The wildebeest, aware its fate is sealed, lets out a terrifying bellow, its eyes ablaze with fear. Mediadrumimages/TomDyring

By Alex Jones


PHOTOGRAPHER captures the animal kingdom’s David and Goliath as a hyena takes down a wildebeest FIVE TIMES ITS SIZE.

The gory but spectacular photo set shows a solitary hyena biting the hind legs of a fully-grown wildebeest before dragging it to the floor, savagely gnawing on its insides whilst the poor creature was still standing up; and the scavenger’s prey screaming in agony as it endures its bloody fate.

The brutal pictures were captured by Norwegian wildlife photographer, Tom Dyring (71), who lives close to Oslo, on a recent trip to the Maasai Mara in Kenya.

Safarigoers were stunned when a solitary hyena grabbed on to the leg of a huge wildebeest. Mediadrumimages/TomDyring

The grisly encounter lasted for approximately 40 minutes and stunned veteran safari guides who had questioned whether a solitary hyena, which weighs around 120 pounds, could even takedown an adult wildebeest, which can weigh up to 600 pounds.

“We couldn’t believe what we were seeing; a medium or rather small-sized spotted hyena had, for some reason, managed to grab a hold of one of the back legs of a full grown wildebeest – and was hanging on to it,” recalls Dyring, who was an architect before he became a professional photographer.

“The answer to the question ‘Can a single hyena take down big prey like a wildebeest?’ was going to be answered – and we had front row seats.

After tackling the wildebeest to the ground, the hyena managed to chew its way inside the wildebeest’s soft flank, before the struggling animal got back to its feet somehow.
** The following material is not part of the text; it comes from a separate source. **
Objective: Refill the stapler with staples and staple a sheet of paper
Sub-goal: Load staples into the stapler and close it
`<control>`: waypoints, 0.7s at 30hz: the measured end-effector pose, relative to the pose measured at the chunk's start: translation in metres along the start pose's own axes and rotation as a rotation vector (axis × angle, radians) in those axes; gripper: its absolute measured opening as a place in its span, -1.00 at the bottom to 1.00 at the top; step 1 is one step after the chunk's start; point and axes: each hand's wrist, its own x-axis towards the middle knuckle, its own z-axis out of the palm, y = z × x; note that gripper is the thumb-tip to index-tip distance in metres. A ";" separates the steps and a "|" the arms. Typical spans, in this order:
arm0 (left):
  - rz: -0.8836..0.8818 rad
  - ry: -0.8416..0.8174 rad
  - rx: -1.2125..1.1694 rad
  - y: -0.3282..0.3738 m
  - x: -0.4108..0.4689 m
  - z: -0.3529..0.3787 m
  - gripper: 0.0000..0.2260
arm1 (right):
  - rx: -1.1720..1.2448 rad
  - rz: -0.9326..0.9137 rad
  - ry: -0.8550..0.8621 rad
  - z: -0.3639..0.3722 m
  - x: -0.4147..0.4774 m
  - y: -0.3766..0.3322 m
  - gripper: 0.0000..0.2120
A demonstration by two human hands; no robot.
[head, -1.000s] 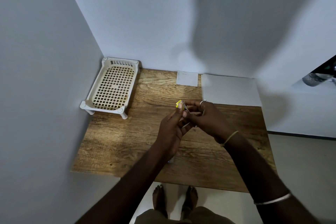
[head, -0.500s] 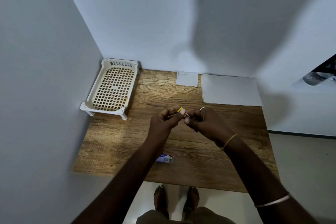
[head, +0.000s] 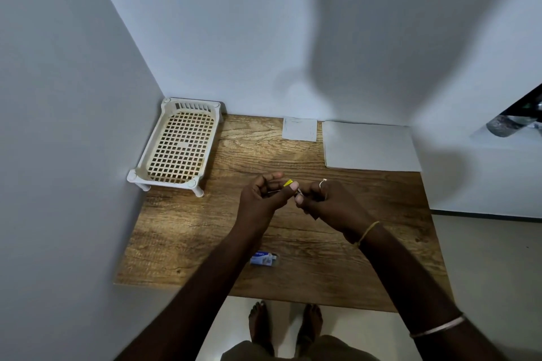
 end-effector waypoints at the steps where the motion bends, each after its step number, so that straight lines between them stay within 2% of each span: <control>1: -0.007 -0.008 -0.005 -0.001 0.000 0.000 -0.64 | 0.012 -0.009 -0.005 0.000 0.000 0.000 -0.75; 4: -0.009 -0.026 -0.012 -0.001 0.001 -0.001 -0.65 | 0.051 -0.012 -0.016 -0.001 0.000 0.000 -0.70; 9: 0.043 -0.112 -0.022 0.004 0.004 -0.007 -0.59 | 0.112 -0.014 0.002 -0.003 0.002 0.003 -0.88; 14: 0.071 -0.189 -0.097 0.013 0.006 -0.011 -0.51 | 0.089 -0.055 0.083 -0.004 0.005 0.003 -0.77; 21: 0.125 -0.196 -0.138 0.015 0.009 -0.013 -0.45 | 0.076 -0.059 0.140 -0.011 0.008 0.003 -0.66</control>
Mediadrumimages/TomDyring

“It turns out the answer was a resounding ‘yes’. The hyena tackles the wildebeest’s leg and brought it down – the hyena immediately goes for the soft part of its prey. The hyena seemed to know what to do and I think it had done it before. The wildebeest managed to get back on its feet but that didn’t stop the hyena tearing out its stomach as it stood there.

“Despite its wounds, the huge wildebeest manages to get free and fights for its life but is soon tackled to the floor again. The hyena then attacks the animal’s other flank and you can see the wildebeest screaming.

“The wildebeest seemed resigned to its fate after that although it continues to look towards us and below – it must’ve taken around fifteen minutes to die.”

Remarkably, the wildebeest rallied for one last attempt to fight off its deadly attacker. Mediadrumimages/TomDyring

Spotted hyenas are famed scavengers and often dine on the leftovers of other predators. But these hardy beasts are also skilled hunters that will take down wildebeest or antelope – though usually in a pack.

Voracious eaters, the hyena will gorge itself when the opportunity presents itself. Certain tribes – such as the Maasai – leave the bodies of their dead out for hyenas to strip bare.

Although certainly not for the faint-hearted, Dyring was impressed by the hyena’s predatory instincts.

The wildebeest bucked but the determined hyena held fast. Mediadrumimages/TomDyring

“It was not a very nice experience and my empathy with the wildebeest was strong,” admits the photographer.

“However, ‘empathy’ is no winner in evolution, so it was a harsh reminder of simple rules of nature.

“The hyena is killing the only way it knows – and of course cannot feel compassion with the food. This is the reality for wild animals. Nature is totally unsentimental.

But soon the hyena tackled its prey to the floor again, chewing a second hole through its other side. Mediadrumimages/TomDyring

“It was an amazing sight to see, I would never have thought a hyena could manage to take down a fully grown wildebeest by itself.”